Откуда у меня вдруг эта фобия? Так вообще бывает, что человек чего-то никогда не боялся, и вдруг ни с того ни с сего начал?
— Жень… я не могу, — вернувшись на авасцену, выдавила я, пытаясь унять дрожь.
— Рит, ты чего? — удивился он. — Высоты боишься?
— Нет, не знаю… Не могу и всё…
— Да что за ерунда, соберись. Станет страшно, не будешь прыгать. Делов-то.
— Жень, не могу. Мне уже страшно.
— Евгений Павлович, а давайте я попробую, — предложил Сева. Все новые актёры, в отличие от нас, упорно называли Женю по имени отчеству и на «вы», хотя всем сразу предлагалось перейти на «ты» для простоты общения. — Вообще без проблем. А Рита пока посмотрит. После этого ей намного легче будет.
— Давай, — согласился Женька. — Рит, присядь пока, а ты, Влад, подыграй. Заодно рассчитаем время до поднятия кулисы.

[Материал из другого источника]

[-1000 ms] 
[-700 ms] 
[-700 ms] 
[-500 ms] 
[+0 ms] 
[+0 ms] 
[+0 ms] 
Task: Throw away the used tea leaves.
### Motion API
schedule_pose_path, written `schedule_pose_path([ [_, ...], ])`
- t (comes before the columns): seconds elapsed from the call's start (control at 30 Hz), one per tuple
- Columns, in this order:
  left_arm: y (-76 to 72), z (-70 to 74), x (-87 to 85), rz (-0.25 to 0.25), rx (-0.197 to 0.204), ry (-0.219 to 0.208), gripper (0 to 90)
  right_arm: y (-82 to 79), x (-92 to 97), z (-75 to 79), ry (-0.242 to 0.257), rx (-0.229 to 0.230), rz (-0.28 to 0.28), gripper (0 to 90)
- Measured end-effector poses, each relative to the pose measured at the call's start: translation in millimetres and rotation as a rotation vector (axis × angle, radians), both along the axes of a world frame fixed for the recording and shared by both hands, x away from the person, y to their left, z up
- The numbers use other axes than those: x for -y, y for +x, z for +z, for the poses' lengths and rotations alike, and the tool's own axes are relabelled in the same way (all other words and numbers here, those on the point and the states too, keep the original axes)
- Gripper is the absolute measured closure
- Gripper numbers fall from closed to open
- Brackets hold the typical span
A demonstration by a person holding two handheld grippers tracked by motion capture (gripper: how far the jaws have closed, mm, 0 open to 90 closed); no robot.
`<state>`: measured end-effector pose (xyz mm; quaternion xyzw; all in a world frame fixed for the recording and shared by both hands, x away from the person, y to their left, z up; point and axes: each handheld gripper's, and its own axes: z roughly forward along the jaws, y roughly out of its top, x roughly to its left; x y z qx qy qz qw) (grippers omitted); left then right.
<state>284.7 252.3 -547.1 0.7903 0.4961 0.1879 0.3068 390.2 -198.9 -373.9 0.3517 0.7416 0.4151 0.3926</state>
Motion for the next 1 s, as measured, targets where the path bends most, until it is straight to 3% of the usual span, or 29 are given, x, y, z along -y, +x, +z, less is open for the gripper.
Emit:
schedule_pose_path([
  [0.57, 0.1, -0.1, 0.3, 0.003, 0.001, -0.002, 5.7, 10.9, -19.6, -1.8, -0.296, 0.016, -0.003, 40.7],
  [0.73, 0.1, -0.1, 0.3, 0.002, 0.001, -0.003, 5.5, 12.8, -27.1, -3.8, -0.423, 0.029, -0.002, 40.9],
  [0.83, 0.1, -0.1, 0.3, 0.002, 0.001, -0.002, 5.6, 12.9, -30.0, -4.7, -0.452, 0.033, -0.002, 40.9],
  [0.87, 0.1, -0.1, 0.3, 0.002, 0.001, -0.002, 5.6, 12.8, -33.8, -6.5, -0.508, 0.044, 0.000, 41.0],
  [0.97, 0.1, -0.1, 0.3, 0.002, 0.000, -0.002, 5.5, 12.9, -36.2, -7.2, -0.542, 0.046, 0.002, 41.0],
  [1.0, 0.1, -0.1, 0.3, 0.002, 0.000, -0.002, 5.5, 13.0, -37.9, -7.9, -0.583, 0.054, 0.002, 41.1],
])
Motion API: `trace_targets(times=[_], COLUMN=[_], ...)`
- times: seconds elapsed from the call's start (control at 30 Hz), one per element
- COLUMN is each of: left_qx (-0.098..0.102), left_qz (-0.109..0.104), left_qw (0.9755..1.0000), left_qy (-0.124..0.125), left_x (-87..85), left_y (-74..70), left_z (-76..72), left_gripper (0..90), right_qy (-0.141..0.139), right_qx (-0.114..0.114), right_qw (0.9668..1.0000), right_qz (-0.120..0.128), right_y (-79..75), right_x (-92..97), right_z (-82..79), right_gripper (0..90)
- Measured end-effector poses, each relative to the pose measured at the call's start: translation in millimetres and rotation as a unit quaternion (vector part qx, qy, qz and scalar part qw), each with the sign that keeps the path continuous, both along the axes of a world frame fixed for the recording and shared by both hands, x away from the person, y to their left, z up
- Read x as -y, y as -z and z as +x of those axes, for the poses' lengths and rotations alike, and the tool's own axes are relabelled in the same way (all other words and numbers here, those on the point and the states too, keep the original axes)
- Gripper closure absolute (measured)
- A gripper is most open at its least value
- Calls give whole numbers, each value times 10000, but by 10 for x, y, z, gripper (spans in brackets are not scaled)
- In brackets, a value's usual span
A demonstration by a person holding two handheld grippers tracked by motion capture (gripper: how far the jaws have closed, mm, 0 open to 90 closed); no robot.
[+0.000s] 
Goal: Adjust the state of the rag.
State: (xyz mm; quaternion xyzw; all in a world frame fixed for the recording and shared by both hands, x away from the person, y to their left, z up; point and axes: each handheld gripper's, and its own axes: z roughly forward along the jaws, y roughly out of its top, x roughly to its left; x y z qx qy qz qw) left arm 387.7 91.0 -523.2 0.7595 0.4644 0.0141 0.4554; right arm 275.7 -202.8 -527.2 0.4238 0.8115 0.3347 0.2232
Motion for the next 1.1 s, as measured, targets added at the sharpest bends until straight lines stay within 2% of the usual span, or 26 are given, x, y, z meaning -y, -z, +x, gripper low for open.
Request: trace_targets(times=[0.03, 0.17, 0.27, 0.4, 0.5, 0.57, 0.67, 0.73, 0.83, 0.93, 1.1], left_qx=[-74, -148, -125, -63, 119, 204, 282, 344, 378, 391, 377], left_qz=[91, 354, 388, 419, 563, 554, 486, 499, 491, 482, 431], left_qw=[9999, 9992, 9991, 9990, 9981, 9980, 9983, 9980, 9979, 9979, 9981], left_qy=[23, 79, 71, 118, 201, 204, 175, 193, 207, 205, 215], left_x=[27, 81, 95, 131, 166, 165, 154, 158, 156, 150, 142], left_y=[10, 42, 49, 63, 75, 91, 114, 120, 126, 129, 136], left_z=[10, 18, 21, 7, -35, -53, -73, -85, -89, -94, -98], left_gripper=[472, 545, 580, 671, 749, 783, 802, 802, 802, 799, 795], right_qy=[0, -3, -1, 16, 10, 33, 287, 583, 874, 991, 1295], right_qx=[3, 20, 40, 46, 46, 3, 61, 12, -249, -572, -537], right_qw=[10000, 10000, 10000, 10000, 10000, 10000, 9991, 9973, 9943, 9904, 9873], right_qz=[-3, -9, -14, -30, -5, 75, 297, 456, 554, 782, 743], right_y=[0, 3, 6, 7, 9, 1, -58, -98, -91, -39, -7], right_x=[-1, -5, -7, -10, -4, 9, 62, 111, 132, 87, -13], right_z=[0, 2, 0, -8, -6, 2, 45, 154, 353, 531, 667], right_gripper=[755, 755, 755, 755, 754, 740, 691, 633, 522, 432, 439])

Сергачёв взбежал на сцену, глянул на часы и сказал:
— Жень, сейчас, минуту, мне срочно позвонить надо. Я на пять секунд, хорошо?
Режиссёр недовольно кивнул, и Влад поспешил в боковой проход.
Отсутствовал он недолго, но за это время я почти справилась с собой, по крайней мере, перестала трястись, однако и лезть под купол желания не возникло.
Позже мне казалось, что за миг до происшествия я явственно увидела, как конструкция разваливается, но когда это случилось на самом деле, сознание наотрез отказалось воспринимать реальность.